America at War: World War I

The United States Enters the War: Previous Next
Digital History ID 3476

 

 

President Wilson was reluctant to enter World War I. When the War began, Wilson declared U.S. neutrality and demanded that the belligerents respect American rights as a neutral party. He hesitated to embroil the United States in the conflict, with good reason. Americans were deeply divided about the European war, and involvement in the conflict would certainly disrupt Progressive reforms. In 1914, he had warned that entry into the conflict would bring an end to Progressive reform. "Every reform we have won will be lost if we go into this war," he said. A popular song in 1915 was "I Didn't Raise My Boy to Be a Soldier."

In 1916, President Wilson narrowly won re-election after campaigning on the slogan, "He kept us out of war." He won the election with a 4,000 vote margin in California.

Toward Intervention

Shortly after war erupted in Europe, President Wilson called on Americans to be "neutral in thought as well as deed." The United States, however, quickly began to lean toward Britain and France.

Convinced that wartime trade was necessary to fuel the growth of American trade, President Wilson refused to impose an embargo on trade with the belligerents. During the early years of the war, trade with the Allies tripled.

This volume of trade quickly exhausted the Allies' cash reserves, forcing them to ask the United States for credit. In October 1915, President Wilson permitted loans to belligerents, a decision that greatly favored Britain and France. By 1917, American loans to the Allies had soared to $2.25 billion; loans to Germany stood at a paltry $27 million.

In January 1917, Germany announced that it would resume unrestricted submarine warfare. This announcement helped precipitate American entry into the conflict. Germany hoped to win the war within five months, and they were willing to risk antagonizing Wilson on the assumption that even if the United States declared war, it could not mobilize quickly enough to change the course of the conflict.

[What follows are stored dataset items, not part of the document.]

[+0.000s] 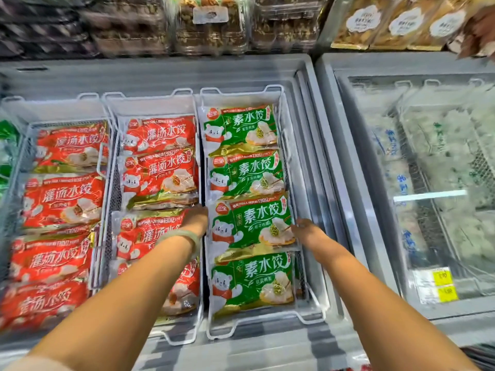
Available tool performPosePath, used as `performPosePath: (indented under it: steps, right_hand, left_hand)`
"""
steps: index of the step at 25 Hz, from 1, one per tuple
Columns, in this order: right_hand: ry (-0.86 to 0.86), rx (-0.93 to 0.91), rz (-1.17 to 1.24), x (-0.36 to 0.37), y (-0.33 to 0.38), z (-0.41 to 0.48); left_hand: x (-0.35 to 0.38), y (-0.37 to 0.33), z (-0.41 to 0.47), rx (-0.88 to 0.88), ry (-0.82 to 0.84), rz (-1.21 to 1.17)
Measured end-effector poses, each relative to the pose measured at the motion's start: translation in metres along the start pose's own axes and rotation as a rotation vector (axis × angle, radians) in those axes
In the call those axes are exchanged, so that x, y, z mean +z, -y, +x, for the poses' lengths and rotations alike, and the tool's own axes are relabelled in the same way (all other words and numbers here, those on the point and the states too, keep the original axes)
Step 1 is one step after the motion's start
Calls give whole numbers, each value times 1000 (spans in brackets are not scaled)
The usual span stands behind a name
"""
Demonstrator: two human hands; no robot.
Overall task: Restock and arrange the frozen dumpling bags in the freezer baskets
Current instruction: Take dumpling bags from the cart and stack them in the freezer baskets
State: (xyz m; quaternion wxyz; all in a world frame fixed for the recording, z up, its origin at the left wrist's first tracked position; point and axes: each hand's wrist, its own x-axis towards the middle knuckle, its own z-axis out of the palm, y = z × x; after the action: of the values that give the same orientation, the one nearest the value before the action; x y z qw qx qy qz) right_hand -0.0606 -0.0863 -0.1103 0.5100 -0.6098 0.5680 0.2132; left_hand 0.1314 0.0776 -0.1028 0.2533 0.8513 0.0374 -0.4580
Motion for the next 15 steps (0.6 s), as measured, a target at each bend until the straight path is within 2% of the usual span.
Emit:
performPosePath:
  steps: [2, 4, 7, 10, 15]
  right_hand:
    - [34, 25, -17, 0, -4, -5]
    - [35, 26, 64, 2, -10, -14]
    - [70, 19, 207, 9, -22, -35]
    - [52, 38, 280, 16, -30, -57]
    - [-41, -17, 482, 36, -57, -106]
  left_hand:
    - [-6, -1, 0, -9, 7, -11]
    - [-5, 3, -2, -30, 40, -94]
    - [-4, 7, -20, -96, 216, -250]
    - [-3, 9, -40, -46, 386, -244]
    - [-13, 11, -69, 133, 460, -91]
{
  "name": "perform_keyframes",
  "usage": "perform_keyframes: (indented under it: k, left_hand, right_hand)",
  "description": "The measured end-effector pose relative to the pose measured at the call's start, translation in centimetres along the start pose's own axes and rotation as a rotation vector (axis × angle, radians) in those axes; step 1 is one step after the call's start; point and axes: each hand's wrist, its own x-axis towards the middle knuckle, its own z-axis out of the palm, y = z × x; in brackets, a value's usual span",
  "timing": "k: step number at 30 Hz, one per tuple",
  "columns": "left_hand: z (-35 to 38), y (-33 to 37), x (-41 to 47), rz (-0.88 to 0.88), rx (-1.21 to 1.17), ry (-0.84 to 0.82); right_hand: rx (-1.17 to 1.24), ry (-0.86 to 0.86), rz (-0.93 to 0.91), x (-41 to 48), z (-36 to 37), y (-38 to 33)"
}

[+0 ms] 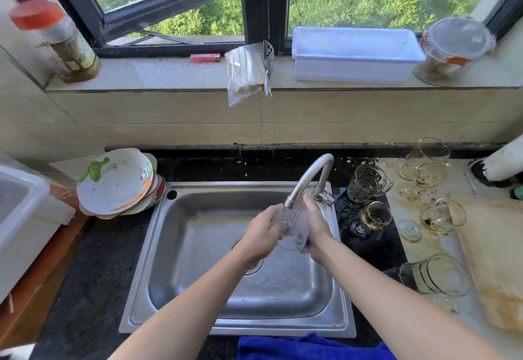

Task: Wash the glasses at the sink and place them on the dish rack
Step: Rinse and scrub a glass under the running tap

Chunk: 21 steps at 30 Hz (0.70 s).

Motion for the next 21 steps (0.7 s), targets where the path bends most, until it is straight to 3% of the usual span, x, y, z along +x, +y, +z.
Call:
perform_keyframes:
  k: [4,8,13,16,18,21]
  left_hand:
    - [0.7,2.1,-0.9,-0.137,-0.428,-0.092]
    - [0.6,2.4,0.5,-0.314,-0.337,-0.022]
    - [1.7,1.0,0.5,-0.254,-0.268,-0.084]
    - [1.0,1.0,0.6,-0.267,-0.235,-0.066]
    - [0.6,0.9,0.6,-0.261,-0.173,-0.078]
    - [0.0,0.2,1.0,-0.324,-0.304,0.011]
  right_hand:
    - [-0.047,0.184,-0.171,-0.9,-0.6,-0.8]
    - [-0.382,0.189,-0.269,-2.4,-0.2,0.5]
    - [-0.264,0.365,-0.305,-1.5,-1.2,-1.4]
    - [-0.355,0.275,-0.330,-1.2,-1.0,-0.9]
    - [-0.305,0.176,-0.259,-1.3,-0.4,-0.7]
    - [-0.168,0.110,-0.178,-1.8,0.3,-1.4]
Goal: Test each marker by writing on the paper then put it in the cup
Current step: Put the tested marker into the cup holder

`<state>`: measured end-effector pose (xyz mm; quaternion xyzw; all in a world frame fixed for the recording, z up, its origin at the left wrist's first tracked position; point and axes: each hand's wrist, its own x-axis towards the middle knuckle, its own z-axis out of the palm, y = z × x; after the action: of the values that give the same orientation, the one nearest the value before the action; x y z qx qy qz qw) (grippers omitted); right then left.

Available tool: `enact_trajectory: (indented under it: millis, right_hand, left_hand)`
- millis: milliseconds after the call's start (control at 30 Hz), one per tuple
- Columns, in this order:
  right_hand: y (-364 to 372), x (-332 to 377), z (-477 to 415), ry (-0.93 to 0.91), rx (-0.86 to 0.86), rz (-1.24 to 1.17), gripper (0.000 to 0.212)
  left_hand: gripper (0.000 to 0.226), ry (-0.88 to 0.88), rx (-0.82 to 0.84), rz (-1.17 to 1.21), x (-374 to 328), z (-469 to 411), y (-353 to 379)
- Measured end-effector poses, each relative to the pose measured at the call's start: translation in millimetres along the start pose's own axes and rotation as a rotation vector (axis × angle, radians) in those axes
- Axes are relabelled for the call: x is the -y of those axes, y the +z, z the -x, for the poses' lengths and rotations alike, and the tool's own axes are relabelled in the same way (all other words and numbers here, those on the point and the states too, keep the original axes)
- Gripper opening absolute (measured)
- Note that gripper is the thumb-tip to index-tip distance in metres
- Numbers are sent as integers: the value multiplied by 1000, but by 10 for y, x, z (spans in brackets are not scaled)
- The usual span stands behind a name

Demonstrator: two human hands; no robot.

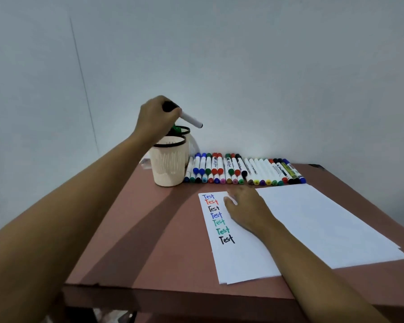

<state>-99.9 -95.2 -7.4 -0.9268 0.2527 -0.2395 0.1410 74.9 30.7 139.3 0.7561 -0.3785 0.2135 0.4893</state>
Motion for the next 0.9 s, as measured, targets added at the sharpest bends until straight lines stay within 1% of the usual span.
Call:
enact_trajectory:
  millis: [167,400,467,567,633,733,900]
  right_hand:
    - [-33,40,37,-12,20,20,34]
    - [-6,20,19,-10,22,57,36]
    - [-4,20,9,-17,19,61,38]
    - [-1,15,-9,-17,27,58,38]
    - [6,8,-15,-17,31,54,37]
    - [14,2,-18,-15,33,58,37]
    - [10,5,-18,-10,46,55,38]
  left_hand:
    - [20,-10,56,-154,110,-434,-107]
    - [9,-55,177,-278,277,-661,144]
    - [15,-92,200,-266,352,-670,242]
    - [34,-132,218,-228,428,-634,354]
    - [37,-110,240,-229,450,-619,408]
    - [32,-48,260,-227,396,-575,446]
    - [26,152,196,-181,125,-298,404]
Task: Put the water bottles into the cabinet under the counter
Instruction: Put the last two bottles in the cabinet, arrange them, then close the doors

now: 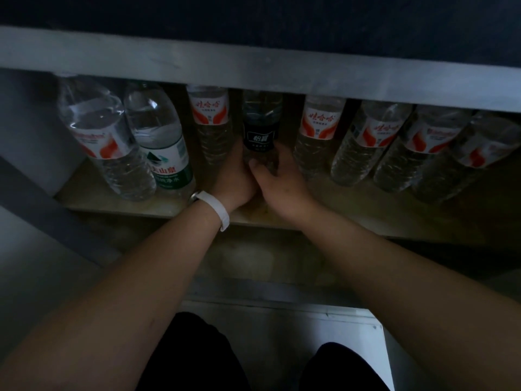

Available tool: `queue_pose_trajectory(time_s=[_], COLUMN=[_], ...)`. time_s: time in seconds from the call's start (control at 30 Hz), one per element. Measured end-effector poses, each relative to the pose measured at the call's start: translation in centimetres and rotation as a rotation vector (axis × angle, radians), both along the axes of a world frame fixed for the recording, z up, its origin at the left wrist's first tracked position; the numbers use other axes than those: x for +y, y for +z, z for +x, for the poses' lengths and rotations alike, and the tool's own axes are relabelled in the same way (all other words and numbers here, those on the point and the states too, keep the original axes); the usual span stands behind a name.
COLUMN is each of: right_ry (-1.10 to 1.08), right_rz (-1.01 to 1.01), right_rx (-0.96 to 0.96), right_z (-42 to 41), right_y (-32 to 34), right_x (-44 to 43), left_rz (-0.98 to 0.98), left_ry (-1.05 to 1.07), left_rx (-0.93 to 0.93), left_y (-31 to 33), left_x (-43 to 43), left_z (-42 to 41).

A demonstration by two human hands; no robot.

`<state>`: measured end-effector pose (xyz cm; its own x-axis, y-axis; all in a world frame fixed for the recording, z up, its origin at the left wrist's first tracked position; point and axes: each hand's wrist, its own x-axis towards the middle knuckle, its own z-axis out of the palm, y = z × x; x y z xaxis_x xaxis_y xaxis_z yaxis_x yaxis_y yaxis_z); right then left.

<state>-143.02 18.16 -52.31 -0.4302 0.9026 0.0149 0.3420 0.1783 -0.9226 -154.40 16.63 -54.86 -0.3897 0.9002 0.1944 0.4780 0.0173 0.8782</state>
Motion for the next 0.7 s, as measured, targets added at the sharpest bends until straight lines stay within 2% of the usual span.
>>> queue_pose_trajectory(time_s=[0.13,0.23,0.5,0.7], right_ry=[0.003,0.029,0.180,0.251], right_rz=[0.049,0.090,0.102,0.135], right_rx=[-0.059,-0.108,-0.126,-0.025], right_z=[0.1,-0.1,-3.6,-7.0], right_y=[0.1,0.5,1.3,1.5], right_x=[-1.2,-1.9,-4.0,-6.0], left_rz=[0.006,0.097,0.245,0.236], left_ry=[0.066,0.079,0.512,0.670], left_rx=[-0.051,-0.059,0.055,0.001], left_y=[0.8,0.5,-1.2,-0.9], left_x=[-3.4,-7.2,-15.1,-15.6], left_z=[0.8,-0.1,-5.9,-9.5])
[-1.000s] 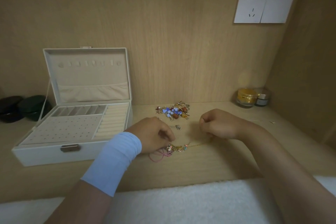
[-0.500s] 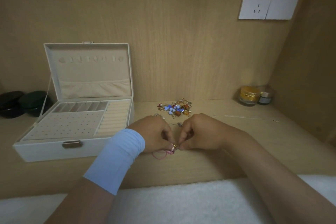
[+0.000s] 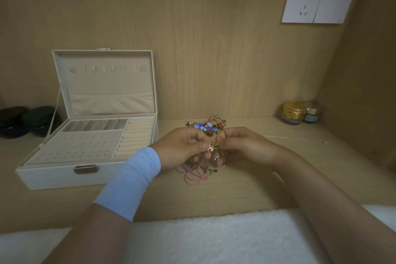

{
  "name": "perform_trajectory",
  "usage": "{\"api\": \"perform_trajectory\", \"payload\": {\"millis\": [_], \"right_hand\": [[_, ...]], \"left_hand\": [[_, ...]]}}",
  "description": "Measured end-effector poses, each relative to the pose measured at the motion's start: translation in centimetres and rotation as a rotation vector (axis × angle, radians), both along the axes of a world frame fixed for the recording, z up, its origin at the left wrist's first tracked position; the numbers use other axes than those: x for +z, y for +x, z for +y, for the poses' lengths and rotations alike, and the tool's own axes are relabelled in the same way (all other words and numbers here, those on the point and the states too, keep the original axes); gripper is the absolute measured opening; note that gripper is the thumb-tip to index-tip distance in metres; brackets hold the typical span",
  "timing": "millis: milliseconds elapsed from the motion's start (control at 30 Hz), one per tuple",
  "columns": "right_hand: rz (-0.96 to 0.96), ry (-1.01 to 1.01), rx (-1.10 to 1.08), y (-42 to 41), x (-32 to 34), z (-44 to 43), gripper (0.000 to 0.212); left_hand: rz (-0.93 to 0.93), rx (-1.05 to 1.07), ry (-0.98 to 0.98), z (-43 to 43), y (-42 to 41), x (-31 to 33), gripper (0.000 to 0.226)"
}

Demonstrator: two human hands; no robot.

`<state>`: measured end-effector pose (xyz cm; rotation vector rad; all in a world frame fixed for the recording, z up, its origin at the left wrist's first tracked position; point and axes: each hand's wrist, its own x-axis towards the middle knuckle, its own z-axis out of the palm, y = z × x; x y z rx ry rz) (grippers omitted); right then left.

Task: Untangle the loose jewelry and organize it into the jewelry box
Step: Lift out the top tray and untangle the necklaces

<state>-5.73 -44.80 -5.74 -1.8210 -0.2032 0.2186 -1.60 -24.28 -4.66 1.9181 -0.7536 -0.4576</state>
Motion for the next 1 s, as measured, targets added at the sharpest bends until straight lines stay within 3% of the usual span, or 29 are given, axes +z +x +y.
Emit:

Then a fresh insult led Wilson to demand a declaration of war. In March 1917, newspapers published the Zimmerman Note, an intercepted telegram from the German Foreign Secretary Arthur Zimmerman to the German ambassador to Mexico. The telegram proposed that Mexico ally with Germany in the event that the United States entered the war against Germany. In return, Germany promised to help Mexico recover the territory it had lost to the U.S. during the 1840s, including Texas, New Mexico, California, and Arizona. The Zimmerman Note and German attacks on three U.S. ships in mid-March led Wilson to ask Congress for a declaration of war.

Wilson decided to enter the war so that he could help design the peace settlement. Wilson viewed the war as an opportunity to destroy German militarism. "The world must be made safe for democracy," he told a joint session of Congress. Only 6 Senators and 50 Representatives voted against the war declaration.